→ **Task**: Lines containing the word "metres" are to be copied from the data below.

== Dataset content ==

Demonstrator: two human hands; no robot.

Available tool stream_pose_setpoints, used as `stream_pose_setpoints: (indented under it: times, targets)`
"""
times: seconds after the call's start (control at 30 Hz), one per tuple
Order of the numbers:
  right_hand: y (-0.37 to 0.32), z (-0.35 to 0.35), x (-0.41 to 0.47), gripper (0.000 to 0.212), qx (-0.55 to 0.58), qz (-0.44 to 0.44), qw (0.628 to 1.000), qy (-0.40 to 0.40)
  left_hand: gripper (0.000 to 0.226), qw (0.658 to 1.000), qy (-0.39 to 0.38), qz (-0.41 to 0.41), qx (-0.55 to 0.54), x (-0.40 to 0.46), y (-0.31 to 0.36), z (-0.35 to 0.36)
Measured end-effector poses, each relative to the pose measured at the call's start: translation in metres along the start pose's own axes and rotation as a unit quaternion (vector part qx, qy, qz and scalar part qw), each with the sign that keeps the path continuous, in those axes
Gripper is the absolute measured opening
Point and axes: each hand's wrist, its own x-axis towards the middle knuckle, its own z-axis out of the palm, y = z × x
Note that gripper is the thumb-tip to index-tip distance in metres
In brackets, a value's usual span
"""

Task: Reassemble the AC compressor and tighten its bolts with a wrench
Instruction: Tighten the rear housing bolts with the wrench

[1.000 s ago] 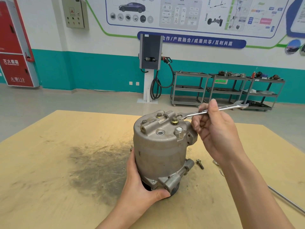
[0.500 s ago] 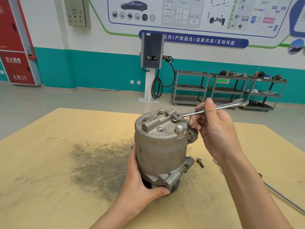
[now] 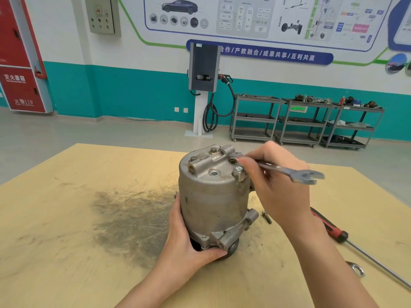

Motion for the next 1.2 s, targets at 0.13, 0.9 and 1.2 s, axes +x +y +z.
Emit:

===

→ **Response to the task**:
Measured end-effector poses, each relative to the pose measured at the call's start: translation in metres along the start pose's own axes and rotation as a unit quaternion (vector part qx, qy, qz and scalar part qw), each with the sign that keeps the path continuous, in those axes
Note that gripper is the thumb-tip to index-tip distance in metres

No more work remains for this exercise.